▶ Exercise description:
Reproduce exactly, from the data that follows, the line with "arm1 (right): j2", the line with "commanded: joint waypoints", and every line that lies between them.

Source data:
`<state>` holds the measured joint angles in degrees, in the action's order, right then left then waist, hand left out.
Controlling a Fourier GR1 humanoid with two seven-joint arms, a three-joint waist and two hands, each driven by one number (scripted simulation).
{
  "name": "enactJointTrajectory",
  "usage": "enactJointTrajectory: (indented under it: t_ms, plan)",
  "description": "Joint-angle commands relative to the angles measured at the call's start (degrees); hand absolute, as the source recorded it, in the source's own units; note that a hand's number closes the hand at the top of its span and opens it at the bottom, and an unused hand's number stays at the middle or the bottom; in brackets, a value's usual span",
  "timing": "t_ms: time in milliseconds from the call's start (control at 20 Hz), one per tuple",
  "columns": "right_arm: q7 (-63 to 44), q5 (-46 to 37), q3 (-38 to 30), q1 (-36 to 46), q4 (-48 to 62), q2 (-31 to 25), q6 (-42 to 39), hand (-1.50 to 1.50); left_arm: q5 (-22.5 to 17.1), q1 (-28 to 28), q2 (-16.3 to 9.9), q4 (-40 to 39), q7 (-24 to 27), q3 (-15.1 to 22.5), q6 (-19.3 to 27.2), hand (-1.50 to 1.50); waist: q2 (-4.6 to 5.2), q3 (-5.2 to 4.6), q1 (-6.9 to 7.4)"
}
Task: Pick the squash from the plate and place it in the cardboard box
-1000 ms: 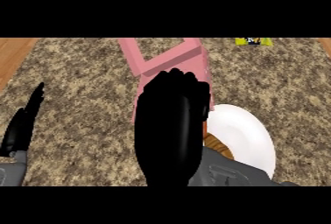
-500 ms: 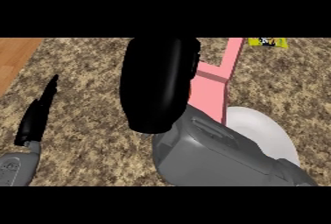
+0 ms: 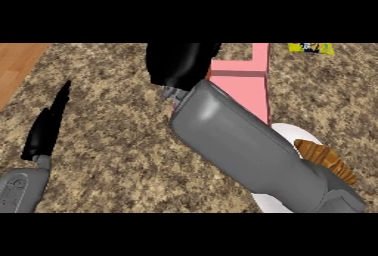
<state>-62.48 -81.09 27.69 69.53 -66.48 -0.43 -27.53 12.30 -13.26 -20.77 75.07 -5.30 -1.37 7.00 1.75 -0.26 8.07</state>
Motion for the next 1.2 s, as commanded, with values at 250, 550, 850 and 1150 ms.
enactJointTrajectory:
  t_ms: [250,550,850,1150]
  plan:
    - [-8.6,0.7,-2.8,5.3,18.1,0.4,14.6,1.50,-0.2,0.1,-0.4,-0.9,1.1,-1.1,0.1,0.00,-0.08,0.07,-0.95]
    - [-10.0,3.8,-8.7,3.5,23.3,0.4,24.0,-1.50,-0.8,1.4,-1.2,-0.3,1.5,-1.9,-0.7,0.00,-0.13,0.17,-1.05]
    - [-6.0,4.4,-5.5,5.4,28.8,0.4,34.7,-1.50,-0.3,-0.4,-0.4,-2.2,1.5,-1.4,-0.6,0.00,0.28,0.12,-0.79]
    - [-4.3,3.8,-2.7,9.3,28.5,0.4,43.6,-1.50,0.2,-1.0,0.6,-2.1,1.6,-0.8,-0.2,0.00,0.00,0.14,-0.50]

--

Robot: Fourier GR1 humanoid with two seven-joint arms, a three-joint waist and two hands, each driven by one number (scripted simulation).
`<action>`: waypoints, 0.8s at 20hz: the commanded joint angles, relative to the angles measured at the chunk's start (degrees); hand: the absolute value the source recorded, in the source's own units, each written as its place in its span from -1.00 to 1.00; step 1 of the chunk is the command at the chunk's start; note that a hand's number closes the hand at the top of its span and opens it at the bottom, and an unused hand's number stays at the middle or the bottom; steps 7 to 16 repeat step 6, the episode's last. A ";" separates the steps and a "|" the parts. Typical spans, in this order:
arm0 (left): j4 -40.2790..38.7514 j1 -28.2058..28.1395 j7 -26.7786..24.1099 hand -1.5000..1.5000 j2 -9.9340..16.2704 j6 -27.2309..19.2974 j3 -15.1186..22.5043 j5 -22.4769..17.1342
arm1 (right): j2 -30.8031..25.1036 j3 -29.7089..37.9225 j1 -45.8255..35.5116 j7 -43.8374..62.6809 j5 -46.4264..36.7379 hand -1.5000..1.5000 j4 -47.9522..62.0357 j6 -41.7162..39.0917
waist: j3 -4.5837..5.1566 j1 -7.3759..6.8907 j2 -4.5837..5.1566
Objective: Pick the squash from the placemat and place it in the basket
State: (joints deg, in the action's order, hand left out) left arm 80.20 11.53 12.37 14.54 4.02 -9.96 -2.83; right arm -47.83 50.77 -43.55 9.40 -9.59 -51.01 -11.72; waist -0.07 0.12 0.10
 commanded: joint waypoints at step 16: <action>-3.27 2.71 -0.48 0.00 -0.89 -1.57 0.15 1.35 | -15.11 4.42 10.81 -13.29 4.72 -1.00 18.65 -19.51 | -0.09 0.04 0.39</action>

▶ Output of the task:
arm1 (right): j2 -30.8031..25.1036 j3 -29.7089..37.9225 j1 -45.8255..35.5116 j7 -43.8374..62.6809 j5 -46.4264..36.7379 hand -1.5000..1.5000 j4 -47.9522..62.0357 j6 -41.7162..39.0917
waist: j3 -4.5837..5.1566 j1 -7.3759..6.8907 j2 -4.5837..5.1566
Objective: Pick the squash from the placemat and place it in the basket
State: (joints deg, in the action's order, hand left out) left arm 80.20 11.53 12.37 14.54 4.02 -9.96 -2.83; right arm -47.83 50.77 -43.55 9.40 -9.59 -51.01 -11.72; waist -0.07 0.12 0.10
 commanded: joint waypoints at step 16: <action>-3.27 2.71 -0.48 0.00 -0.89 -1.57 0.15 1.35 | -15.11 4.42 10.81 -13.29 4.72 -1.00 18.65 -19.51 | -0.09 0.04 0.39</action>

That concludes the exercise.